* [TASK OBJECTIVE]
Each line below is to be written out in full, exactly as shown.

* [DATASET EXTRACT]
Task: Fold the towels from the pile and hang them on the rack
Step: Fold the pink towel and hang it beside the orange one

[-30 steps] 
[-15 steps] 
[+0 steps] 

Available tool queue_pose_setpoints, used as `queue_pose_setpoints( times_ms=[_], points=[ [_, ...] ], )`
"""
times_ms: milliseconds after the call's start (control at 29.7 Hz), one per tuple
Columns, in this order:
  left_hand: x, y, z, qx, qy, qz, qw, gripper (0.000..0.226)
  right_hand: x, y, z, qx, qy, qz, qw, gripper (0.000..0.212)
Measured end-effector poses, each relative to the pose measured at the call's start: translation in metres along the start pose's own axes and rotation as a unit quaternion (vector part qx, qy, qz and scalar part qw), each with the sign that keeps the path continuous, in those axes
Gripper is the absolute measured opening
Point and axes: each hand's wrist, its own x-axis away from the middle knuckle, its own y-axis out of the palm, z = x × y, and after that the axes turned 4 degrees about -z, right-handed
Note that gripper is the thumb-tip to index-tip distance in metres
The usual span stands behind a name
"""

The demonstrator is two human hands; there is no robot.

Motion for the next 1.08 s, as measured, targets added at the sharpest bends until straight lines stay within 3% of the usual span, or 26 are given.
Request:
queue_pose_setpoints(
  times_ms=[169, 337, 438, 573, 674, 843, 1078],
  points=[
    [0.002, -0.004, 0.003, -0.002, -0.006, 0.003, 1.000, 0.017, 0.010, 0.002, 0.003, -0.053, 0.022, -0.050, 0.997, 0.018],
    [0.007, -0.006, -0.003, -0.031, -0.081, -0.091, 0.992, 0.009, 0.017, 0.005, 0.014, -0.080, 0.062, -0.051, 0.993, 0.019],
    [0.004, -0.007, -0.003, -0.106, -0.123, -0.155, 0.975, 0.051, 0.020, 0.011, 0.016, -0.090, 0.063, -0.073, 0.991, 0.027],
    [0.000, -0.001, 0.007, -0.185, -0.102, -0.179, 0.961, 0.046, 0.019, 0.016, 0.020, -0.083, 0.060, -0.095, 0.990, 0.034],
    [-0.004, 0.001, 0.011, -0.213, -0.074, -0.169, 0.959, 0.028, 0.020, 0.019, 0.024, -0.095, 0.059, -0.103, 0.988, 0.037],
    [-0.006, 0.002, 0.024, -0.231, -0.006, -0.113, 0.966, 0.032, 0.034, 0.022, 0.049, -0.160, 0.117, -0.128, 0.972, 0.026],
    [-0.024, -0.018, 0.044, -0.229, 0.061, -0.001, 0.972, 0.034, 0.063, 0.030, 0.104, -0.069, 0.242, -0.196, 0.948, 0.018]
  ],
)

* [RESULT FOR THIS TASK]
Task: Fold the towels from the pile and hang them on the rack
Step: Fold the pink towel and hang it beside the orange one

[-30 steps] 
[-15 steps] 
[+0 steps] 

Available tool queue_pose_setpoints, used as `queue_pose_setpoints( times_ms=[_], points=[ [_, ...] ], )`
"""
times_ms: milliseconds after the call's start (control at 29.7 Hz), one per tuple
Columns, in this order:
  left_hand: x, y, z, qx, qy, qz, qw, gripper (0.000..0.226)
  right_hand: x, y, z, qx, qy, qz, qw, gripper (0.000..0.212)
Measured end-effector poses, each relative to the pose measured at the call's start: translation in metres along the start pose's own axes and rotation as a unit quaternion (vector part qx, qy, qz and scalar part qw), each with the sign that keeps the path continuous, in those axes
Gripper is the absolute measured opening
Point and axes: each hand's wrist, its own x-axis away from the middle knuckle, its own y-axis out of the palm, z = x × y, and after that the axes turned 4 degrees about -z, right-handed
Note that gripper is the thumb-tip to index-tip distance in metres
The usual span stands behind a name
"""

The demonstrator is two human hands; there is no robot.

Motion for the next 1.08 s, as measured, targets added at the sharpest bends until straight lines stay within 3% of the usual span, or 26 are given.
Request:
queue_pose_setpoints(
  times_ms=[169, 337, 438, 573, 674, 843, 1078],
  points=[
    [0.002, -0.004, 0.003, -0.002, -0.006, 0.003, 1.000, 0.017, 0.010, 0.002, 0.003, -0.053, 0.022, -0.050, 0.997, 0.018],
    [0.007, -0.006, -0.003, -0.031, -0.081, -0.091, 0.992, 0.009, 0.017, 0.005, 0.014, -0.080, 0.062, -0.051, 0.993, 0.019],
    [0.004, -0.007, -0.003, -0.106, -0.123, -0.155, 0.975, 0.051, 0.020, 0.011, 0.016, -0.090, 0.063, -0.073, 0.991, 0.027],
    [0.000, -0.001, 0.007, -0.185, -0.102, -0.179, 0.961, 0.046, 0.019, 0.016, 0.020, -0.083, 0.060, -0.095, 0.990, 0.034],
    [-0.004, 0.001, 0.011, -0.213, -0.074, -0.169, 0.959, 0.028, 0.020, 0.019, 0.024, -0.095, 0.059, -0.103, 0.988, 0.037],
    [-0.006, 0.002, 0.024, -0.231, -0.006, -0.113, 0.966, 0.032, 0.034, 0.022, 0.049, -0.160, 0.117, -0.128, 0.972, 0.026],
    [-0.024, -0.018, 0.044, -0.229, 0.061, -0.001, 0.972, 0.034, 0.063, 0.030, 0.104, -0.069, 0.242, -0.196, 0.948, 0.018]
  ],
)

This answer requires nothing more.